Иван Панаев - ОНАГР
- Diable, бо-маск! Все верно как нельзя больше! Почему же ты это знаешь?
- Скоро состареетесь, не скажу. Вы все, мужчины, прелюбопытные.
- Нет, женщины гораздо любопытнее.
- Извините. А сказать вам, как вас зовут?
- Скажи.
- Петр Александрыч.
Онагр стал заглядывать под маску.
- Полноте, что это вы?
- Снимите маску.
- Что вы, с ума сошли?
- Отчего?
- Вы часто мимо наших окон ездите.
- А где ты живешь?
- Отгадайте.
- Я отгадывать не умею.
Онагр снова заглянул под маску и пожал таинственной незнакомке руку.
- Зачем вы со мной ходите? На вас рассердится Катерина Ивановна.
- Пусть ее сердится.
- Как же: ведь вы влюблены в нее? Вам другими нельзя заниматься.
- Очень можно.
- Стало быть, вы ветреник?
- Хочешь испытать мое постоянство?
- Я вас боюсь… Какая у вас миленькая цепочка!
- Тебе нравится? Хочешь, я прикую тебя к моему сердцу этой цепочкой?
Однако в припадке нежностей и в жару объяснений Онагр почувствовал аппетит.
- Бо-маск, хочешь со мною ужинать?
- Пожалуй.
- Ты любишь трюфели, бо-маск?
- Мне все равно.
И они начали взбираться по лестнице в верхние залы. На половине лестницы маска сказала Онагру:
- Вернемтесь.
- Зачем?
- Так.
Перед Онагром и его неведомой спутницей очутился офицер с золотыми эполетами.
Он пристально посмотрел на последнюю.
- Поздравляю тебя, братец, - шепнул он Онагру.
- С чем?
- Да знаешь ли, кто твоя дама?
- Нет.
- Это Маша, моя старая приятельница.
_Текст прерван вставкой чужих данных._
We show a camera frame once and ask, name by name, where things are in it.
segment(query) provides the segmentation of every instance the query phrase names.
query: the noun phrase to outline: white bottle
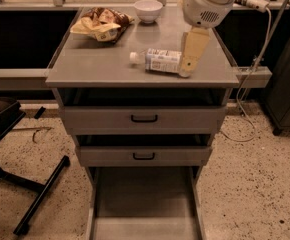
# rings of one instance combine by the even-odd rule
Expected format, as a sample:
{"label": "white bottle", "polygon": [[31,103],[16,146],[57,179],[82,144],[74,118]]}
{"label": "white bottle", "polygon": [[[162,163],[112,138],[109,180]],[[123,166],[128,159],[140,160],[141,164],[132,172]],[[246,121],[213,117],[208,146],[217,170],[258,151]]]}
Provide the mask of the white bottle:
{"label": "white bottle", "polygon": [[181,55],[182,53],[178,51],[149,48],[140,53],[131,52],[129,59],[133,64],[145,63],[146,70],[179,74],[178,66]]}

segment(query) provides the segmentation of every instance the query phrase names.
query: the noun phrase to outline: drawer front
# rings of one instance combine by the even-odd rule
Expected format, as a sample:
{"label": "drawer front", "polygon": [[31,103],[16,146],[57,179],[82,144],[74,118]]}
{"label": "drawer front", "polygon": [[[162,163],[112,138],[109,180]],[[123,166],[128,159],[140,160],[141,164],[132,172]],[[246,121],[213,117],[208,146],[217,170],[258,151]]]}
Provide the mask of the drawer front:
{"label": "drawer front", "polygon": [[78,147],[81,166],[200,166],[210,157],[210,147]]}
{"label": "drawer front", "polygon": [[216,133],[225,107],[69,108],[60,110],[70,134]]}

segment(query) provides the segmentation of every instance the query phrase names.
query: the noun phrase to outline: countertop
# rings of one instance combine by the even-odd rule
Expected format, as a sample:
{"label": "countertop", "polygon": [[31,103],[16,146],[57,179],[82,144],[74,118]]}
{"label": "countertop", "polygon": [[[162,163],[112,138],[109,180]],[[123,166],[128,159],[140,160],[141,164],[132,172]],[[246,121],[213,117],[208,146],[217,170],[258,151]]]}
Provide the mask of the countertop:
{"label": "countertop", "polygon": [[[82,14],[89,8],[83,8]],[[49,87],[197,87],[234,88],[238,79],[212,29],[210,42],[190,78],[177,74],[146,72],[129,62],[130,52],[148,48],[181,50],[183,32],[191,26],[177,6],[166,6],[153,24],[144,24],[133,7],[114,7],[135,21],[115,43],[101,43],[91,37],[70,34],[60,47],[49,72]]]}

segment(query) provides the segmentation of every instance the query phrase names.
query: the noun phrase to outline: bowl
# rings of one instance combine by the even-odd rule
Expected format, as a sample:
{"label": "bowl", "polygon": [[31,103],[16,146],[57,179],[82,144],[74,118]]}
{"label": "bowl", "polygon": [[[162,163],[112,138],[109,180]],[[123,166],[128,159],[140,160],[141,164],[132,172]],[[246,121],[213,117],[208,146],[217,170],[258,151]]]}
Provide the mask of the bowl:
{"label": "bowl", "polygon": [[155,0],[140,0],[134,3],[137,17],[144,23],[153,23],[161,14],[163,4]]}

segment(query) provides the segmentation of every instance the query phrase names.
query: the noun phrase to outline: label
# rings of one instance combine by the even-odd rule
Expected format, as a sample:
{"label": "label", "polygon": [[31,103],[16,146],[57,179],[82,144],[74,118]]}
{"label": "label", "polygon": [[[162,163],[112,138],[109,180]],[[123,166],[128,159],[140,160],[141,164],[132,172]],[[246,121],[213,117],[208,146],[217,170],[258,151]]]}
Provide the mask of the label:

Посмотри, она на меня сердится, отворачивается от меня, - а славная, братец, девочка. Конечно, далеко не то, что Лиза… Мы с
Лизой выдумали сейчас свой язык, - она будет вести со мною разговоры со сцены.
- Так это Маша? Вот что!.. Ты ей рассказал все мои секреты?
- Что ж за беда?
- Нет, ничего… "Гм! - подумал Онагр, - очень кстати: у меня будет связь в обществе и связь на сцене: это необходимо для настоящего светского человека; об этом и Бальзак пишет, и вся петербургская молодежь большого света придерживается этой моды. Я буду кататься, как сыр в масле".
За ужином Маша совершенно подружилась с Онагром. Она развязала на минуту свою маску и вскользь показала ему свое личико. Он был в восторге и от ее красоты, и от ее любезности. Она кушала с аппетитом и довольно часто прикладывала бокал к своим губам, грациозно поддерживая кружевную бородку своей маски. После ужина Онагр, проходя мимо офицера с золотыми эполетами, сказали ему:
- Решено, душа! какую я квартиру найму для нее, как одену ее - точно куколку…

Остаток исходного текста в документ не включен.